EXERCISE BRIEF: Exactly retype the lines of the material from its first line to the line with "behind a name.", including both.
= = =
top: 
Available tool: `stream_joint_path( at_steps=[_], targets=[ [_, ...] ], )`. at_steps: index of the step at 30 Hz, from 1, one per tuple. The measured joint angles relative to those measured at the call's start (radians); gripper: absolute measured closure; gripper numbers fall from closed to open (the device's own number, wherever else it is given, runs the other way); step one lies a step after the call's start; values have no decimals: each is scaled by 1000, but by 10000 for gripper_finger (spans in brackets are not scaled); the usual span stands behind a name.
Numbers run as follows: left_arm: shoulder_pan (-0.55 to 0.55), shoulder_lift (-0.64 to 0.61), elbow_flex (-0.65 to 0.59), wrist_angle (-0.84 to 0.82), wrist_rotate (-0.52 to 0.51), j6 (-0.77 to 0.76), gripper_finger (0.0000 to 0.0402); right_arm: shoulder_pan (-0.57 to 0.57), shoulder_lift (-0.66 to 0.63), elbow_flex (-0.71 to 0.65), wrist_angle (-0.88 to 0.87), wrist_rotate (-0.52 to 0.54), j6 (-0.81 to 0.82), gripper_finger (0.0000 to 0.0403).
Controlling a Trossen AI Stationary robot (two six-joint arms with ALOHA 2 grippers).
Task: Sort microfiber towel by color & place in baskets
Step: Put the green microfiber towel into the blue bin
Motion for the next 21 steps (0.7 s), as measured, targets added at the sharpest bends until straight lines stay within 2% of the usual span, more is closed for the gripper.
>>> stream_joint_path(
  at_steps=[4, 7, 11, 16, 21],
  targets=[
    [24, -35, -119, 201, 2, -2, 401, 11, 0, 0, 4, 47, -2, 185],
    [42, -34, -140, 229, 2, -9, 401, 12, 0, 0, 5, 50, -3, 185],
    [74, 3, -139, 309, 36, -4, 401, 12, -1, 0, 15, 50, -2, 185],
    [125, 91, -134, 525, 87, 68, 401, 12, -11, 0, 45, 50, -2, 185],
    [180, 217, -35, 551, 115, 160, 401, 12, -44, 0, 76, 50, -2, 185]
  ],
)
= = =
OUTPUT:
top: 
Available tool: `stream_joint_path( at_steps=[_], targets=[ [_, ...] ], )`. at_steps: index of the step at 30 Hz, from 1, one per tuple. The measured joint angles relative to those measured at the call's start (radians); gripper: absolute measured closure; gripper numbers fall from closed to open (the device's own number, wherever else it is given, runs the other way); step one lies a step after the call's start; values have no decimals: each is scaled by 1000, but by 10000 for gripper_finger (spans in brackets are not scaled); the usual span stands behind a name.

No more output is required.